(Provided material begins)

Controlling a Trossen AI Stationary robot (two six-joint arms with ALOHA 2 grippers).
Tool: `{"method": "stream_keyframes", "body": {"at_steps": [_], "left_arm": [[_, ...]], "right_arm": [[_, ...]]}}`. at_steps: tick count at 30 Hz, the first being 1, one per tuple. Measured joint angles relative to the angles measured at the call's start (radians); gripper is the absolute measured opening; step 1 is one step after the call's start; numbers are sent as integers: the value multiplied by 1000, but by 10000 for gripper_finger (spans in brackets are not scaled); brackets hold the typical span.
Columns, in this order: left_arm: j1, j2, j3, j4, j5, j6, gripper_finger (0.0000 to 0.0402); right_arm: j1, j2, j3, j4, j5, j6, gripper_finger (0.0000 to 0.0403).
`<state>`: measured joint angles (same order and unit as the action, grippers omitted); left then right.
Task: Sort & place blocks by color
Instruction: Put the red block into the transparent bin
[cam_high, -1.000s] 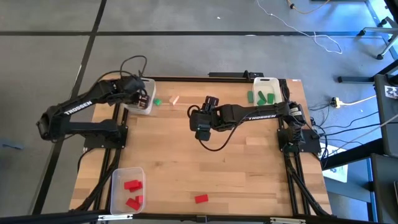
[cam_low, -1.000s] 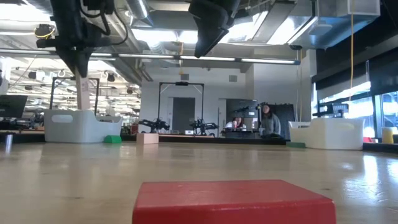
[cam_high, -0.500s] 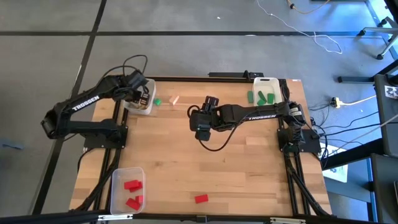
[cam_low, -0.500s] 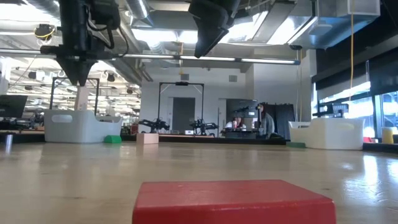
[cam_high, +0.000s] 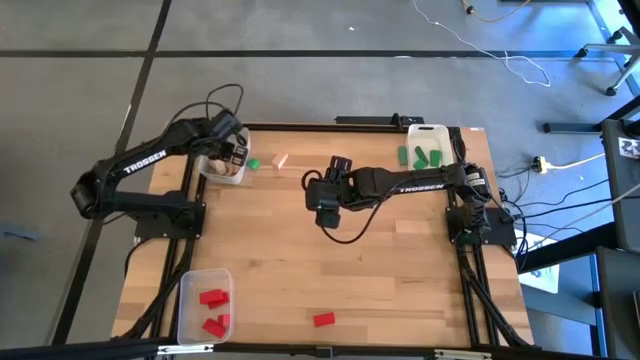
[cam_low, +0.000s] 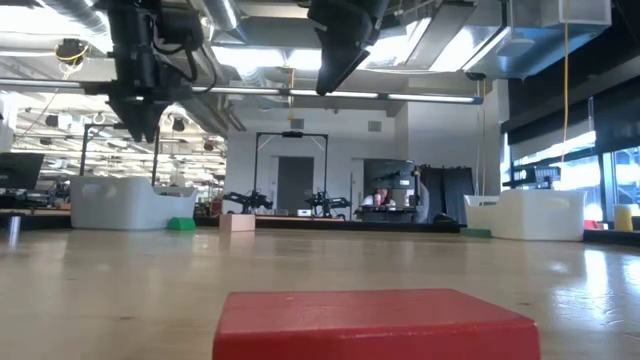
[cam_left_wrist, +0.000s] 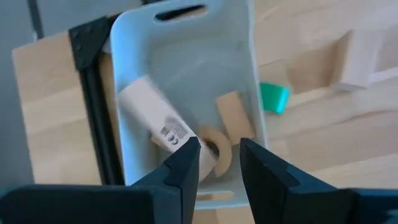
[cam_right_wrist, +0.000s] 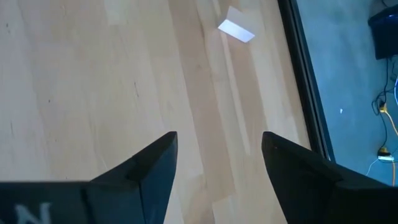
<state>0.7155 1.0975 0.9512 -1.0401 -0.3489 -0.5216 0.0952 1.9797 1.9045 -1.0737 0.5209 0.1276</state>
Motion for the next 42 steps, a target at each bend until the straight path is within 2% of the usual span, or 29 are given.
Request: {"method": "stream_keyframes", "body": {"at_steps": [6, 13, 16, 19, 21, 23, 26, 29, 35, 42], "left_arm": [[-8, -54, 0, 5, 77, 74, 108], [-54, -152, 0, 5, 309, 209, 108], [-78, -194, 0, 3, 420, 221, 108], [-110, -222, 0, 2, 526, 265, 108], [-140, -232, 0, 1, 579, 292, 108], [-174, -232, 0, 1, 586, 295, 108], [-217, -233, 0, 1, 539, 297, 108], [-244, -233, 0, 1, 490, 297, 108], [-272, -233, 0, 0, 493, 326, 108], [-310, -274, 1, -6, 527, 449, 108]], "right_arm": [[0, 0, 0, -1, -1, -31, 234], [-20, 0, 0, 20, -53, -167, 234], [-35, 0, -5, 26, -90, -192, 234], [-52, 1, -13, -8, -201, -185, 234], [-62, 2, -13, -39, -344, -194, 234], [-66, 6, -13, -61, -510, -213, 234], [-62, 9, -14, -82, -725, -268, 234], [-45, 12, -14, -95, -900, -318, 234], [17, 42, -14, -104, -934, -399, 234], [105, 129, -14, -87, -934, -365, 234]]}}
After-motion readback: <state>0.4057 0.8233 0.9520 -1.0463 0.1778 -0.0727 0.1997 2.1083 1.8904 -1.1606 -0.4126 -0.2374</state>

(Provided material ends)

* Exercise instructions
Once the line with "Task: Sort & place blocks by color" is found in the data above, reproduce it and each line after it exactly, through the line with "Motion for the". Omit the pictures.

* Task response
Task: Sort & place blocks by color
Instruction: Put the red block into the transparent bin
[cam_high, -1.000s] 
[cam_low, -1.000s] 
[cam_high, -0.500s] 
[cam_low, -0.500s] 
[cam_high, +0.000s] 
[cam_low, +0.000s] 
[cam_left_wrist, +0.000s] 
[cam_right_wrist, +0.000s] 
<state>0.7155 1.0975 0.9512 -1.0401 -0.3489 -0.5216 0.0952 1.9797 1.9045 -1.0737 0.5209 0.1276</state>
Motion for the next 42 steps, a target at each bend until the straight path is within 2% of the usual span, or 29 are given.

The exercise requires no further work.